_Task to complete_. Repeat the data exactly, so that every line matches the original.

_Recorded information_.

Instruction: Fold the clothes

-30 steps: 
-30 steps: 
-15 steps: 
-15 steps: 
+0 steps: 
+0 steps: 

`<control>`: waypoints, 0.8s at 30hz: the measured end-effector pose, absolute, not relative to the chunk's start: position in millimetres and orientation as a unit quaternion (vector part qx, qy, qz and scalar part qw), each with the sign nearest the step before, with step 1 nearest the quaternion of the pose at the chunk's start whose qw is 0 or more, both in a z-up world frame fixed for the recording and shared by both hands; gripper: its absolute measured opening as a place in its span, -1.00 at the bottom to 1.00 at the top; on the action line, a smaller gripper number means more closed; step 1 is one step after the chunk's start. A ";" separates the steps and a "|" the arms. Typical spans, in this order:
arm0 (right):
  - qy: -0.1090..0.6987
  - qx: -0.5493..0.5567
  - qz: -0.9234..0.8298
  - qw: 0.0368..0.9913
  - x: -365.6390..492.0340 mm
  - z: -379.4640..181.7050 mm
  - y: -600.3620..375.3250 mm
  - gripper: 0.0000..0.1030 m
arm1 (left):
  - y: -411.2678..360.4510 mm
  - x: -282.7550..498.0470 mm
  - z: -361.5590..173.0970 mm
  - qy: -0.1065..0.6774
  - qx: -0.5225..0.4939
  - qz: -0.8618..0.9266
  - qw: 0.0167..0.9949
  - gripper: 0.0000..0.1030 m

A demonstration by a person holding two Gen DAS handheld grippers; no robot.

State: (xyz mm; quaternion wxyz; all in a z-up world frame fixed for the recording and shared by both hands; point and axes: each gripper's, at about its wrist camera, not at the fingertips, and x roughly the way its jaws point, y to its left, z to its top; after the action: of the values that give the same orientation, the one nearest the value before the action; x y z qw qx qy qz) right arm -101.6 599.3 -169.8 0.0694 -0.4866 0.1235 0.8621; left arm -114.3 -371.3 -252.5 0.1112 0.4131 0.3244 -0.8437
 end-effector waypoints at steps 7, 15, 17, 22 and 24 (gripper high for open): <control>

_Response to this task_.
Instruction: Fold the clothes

-30 steps: 
-30 steps: 
-15 steps: 
-15 steps: 
+0 steps: 
+0 steps: 

`<control>`: waypoints, 0.8s at 30hz: the measured end-effector pose, absolute, not relative to the chunk's start: position in millimetres and orientation as a unit quaternion (vector part qx, qy, qz and scalar part qw), each with the sign nearest the step before, with step 1 nearest the quaternion of the pose at the chunk's start whose qw is 0 or more, both in a z-up world frame fixed for the recording and shared by both hands; gripper: its absolute measured opening as a place in its span, -1.00 at the bottom to 1.00 at the top; on the action line, a smaller gripper number means more closed; step 1 is one step after the chunk's start. A ";" separates the steps and a "|" the arms. Typical spans, in this order:
arm0 (right):
  - qy: -0.1090..0.6987
  - qx: -0.5493..0.5567
  - qz: -0.9234..0.8298
  - qw: 0.0368..0.9913
  - x: -365.6390..492.0340 mm
  - z: -379.4640..181.7050 mm
  - y: -600.3620..375.3250 mm
  - gripper: 0.0000..0.1030 m
arm1 (left):
  - y: -411.2678..360.4510 mm
  - x: -282.7550..498.0470 mm
  - z: -361.5590..173.0970 mm
  - qy: -0.1065..0.6774
  - qx: -0.5225..0.4939
  - qz: -0.8618..0.9266
  - qw: 0.0167..0.9949
  - gripper: 0.0000..0.1030 m

A demonstration by a person holding two Gen DAS handheld grippers; no robot.

State: (xyz mm; quaternion wxyz; all in a z-up world frame fixed for the recording and shared by both hands; point and axes: each gripper's, at about its wrist camera, not at the fingertips, and x roughly the way its jaws point, y to its left, z to its top; after the action: of the values that give the same orientation, the one nearest the value before the action; x y z qw qx qy qz) right arm -101.6 599.3 -169.8 0.0694 -0.4866 0.1235 0.8621; left arm -114.3 -371.3 -252.5 0.1112 0.4131 0.3244 -0.8437
 end-effector waypoints at steps 7, 15, 17, 22 and 24 (gripper high for open): <control>

With the answer given, the exercise is closed.